Comments for Auto Trips Generated:
The Standard that Ate the Bicycle Network
are now closed.

  1. Well, one issue is political/ ideological pressure shading “an honest reckoning” and the other is the morass of MTA, having no mechanism to mitigate a thing.

    The expertise was in-house before, as I understand it, but it was dismantled. However it works in the future, it needs to be as independent, and truly expert, as possible.

    The use of in-house trained Technical Experts, instead of professionals, has some allure. But such staff also end up at a fair number of appeal hearings based on questionable calls, usually at root reverse-engineering the desired outcome.

    That aside, until MTA has its act together to support mitigation, it seems very unlikely for CEQA practice in SF to move in a pro-transit direction.

  2. Government politicizes all actions to benefit desired constituencies at the expense of marginalized constituencies.

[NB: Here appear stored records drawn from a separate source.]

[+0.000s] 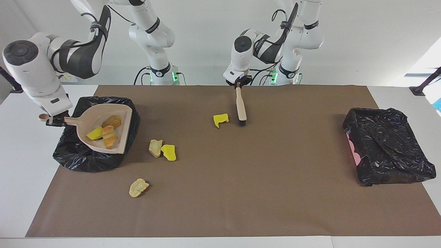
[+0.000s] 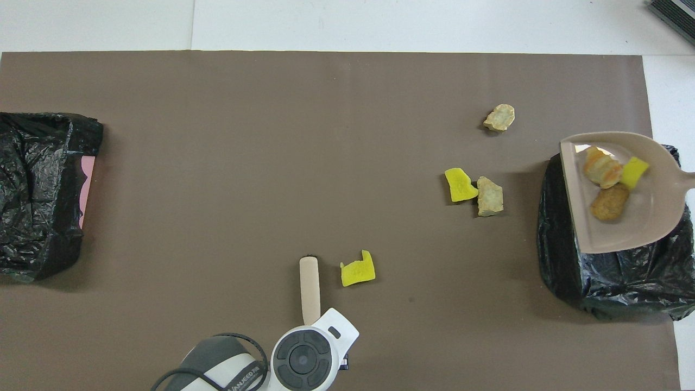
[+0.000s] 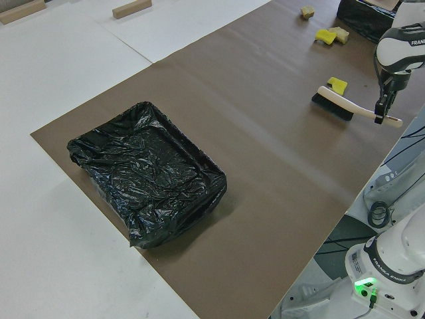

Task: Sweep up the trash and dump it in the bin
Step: 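Tip the dustpan with the right gripper to dump debris into the bin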

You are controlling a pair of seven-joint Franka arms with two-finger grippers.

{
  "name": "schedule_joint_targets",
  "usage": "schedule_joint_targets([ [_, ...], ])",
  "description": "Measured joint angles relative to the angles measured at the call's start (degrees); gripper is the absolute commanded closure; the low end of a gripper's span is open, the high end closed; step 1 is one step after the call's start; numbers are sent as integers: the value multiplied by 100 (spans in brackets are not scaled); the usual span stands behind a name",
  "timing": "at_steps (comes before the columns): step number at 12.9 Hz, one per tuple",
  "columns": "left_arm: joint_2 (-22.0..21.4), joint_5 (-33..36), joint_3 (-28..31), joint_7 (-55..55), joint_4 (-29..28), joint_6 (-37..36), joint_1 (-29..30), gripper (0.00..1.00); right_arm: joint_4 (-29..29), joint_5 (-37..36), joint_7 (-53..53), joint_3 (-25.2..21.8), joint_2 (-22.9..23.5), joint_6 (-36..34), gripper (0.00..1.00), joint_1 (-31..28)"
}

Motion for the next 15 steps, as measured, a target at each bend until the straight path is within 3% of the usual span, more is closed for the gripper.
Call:
schedule_joint_targets([
  [4,0,-3,-42,98,-24,2,-10,100,-78,-790,-38,-5,-118,5,100,-503],
  [5,0,-3,-43,115,-35,2,-10,90,-150,-1012,3,-6,-169,5,100,-541],
  [6,0,-3,-43,146,-43,2,-10,41,-295,-1297,181,5,-259,5,100,-523],
  [7,2,-3,-43,214,-45,0,-10,32,-504,-1536,428,35,-375,11,100,-457],
  [8,4,-3,-42,285,-44,-1,-10,6,-784,-1699,705,56,-523,59,100,-335],
  [9,4,-3,-40,323,-44,-1,-10,0,-1059,-1843,955,72,-671,138,100,-228],
  [11,4,-4,-28,341,-32,-11,-10,0,-1405,-2147,1216,90,-884,292,100,-184],
  [15,0,-5,341,372,274,-27,-8,0,-1494,-2470,1122,25,-1196,592,100,-622],
])
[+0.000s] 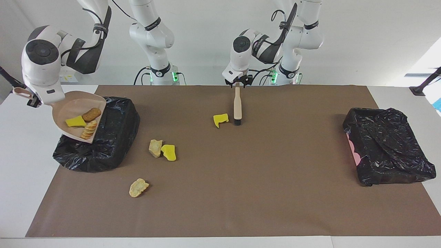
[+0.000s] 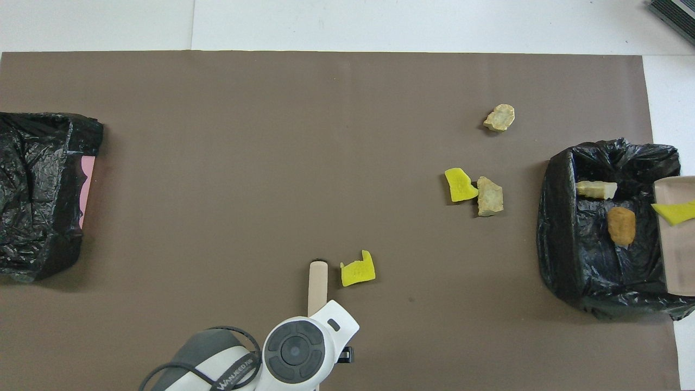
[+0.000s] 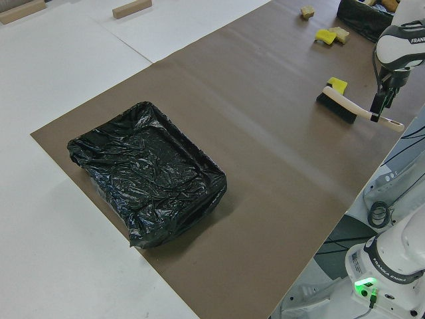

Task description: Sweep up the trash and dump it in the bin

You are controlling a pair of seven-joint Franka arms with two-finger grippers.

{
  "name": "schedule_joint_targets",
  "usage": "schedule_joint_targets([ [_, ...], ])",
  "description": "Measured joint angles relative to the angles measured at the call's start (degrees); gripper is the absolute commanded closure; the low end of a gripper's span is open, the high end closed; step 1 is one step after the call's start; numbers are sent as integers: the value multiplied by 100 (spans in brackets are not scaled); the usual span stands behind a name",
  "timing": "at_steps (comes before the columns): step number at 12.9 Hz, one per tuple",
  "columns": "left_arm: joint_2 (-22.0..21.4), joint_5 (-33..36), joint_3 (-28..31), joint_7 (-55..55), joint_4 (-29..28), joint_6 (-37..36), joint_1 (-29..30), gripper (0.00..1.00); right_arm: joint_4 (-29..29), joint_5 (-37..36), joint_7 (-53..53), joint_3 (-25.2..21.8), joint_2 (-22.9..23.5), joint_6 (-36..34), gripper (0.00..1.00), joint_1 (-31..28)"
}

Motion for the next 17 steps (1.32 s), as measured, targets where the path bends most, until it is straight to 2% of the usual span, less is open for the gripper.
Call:
schedule_joint_targets([
  [3,2,386,887,437,639,-27,5,0,-140,-3,-31,25,-258,-30,100,97],
  [7,3,1375,1643,1196,1530,-633,13,0,-398,-136,416,66,-405,-406,100,746],
  [11,10,1551,2779,2808,2584,-1656,78,0,-407,-550,395,12,-576,-338,100,396],
  [14,39,1584,3120,3827,3393,-2328,594,0,-421,-474,363,41,-701,-337,100,406],
  [17,273,1928,3230,4404,4305,-3141,848,0,-437,-35,367,91,-714,-415,100,811],
])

    CEQA is a mess, but that should not exempt the City from studying the impacts of projects on the transit system. If CEQA were not in place, then the City still should study and mitigate those impacts.

    It is my contention that not only does shielding the Muni from further delay benefit transit riders, it also benefits cyclists because if done correctly, it makes transit more attractive, induces mode shift and reduces the number of autos on the road.

    Only recently has the City calculated transit delay in EIRs. I contend that if that expertise were cultivated in house, that we’d see an honest reckoning of what the consequences of projects were to transit.

    The reason why EIRs do not have much to do with reality is that the developers are so politically wired that electeds and staff bend over backwards to cater to their needs, to understate the impacts of their projects and to shift the burden of paying for those impacts onto taxpayers.

    Bicycle advocates have bought into that logic and tried to insert the ATG standard into CEQA practice in a way that benefits developers. The nonprofit housing mafiosi is so destitute for funding that it will agree, like a junkie looking for a fix, to any development schemes that builders and planners want, so long as there are a few rocks of affordable housing thrown their way, even if it is on a superfund site like the Hunters Point Shipyard.

    With advocates compromised, with developers comprising the only economic sector that generates profits which cannot be out sourced, the environment does not stand a chance.

    -marc

  3. The legal is mixed up with the political and the historical here, just like everywhere.

    If I understand your post, then you think that public transit riders in SF need CEQA and all of the rigorous analyses required therein, to defend our transit system from the impacts of future developments, in particular increasing numbers of cars. But how has that worked out so far? Hasn’t CEQA been in effect for 40 years, a period of steadily increasing traffic and decline in SF’s transit effectiveness? Why will the result be different in the future?

  4. Yes, thank you: Providing level info and analysis doesn’t make you a ‘hater’– Can you please spread the word?

    “How To Lie With Transportation Studies,” would be an important primer for guidance going forward.

    Mitigation needs to be legitimate, implemented, measured and learned from.

    It’s going to take a lot more than home-grown staff.

    It takes political will to produce work open to sunshine and use of public-good metrics. Thanks for paying attention.

  5. Marc,

    Could you expand upon your remarks a bit?

    h.

  6. “Transit delay is a secondary impact of any project that causes auto delay.”

    Well, yes. I’ve been saying this for years now, but I still get accused of being pro-car, even though I haven’t owned a car in more than 25 years. I use a Muni fast pass and walk everywhere in the city. Traffic in SF is really a zero-sum game: if you take away a traffic lane on a busy street to make bike lanes, you’re also going to impact Muni lines on that street (Fifth Street, Second Street, Cesar Chavez, etc.)

    That also goes for the current movement to “calm” Masonic Ave. You can’t do that without impacting the #43 line, which, according to the city, now carries 12,000 people a day.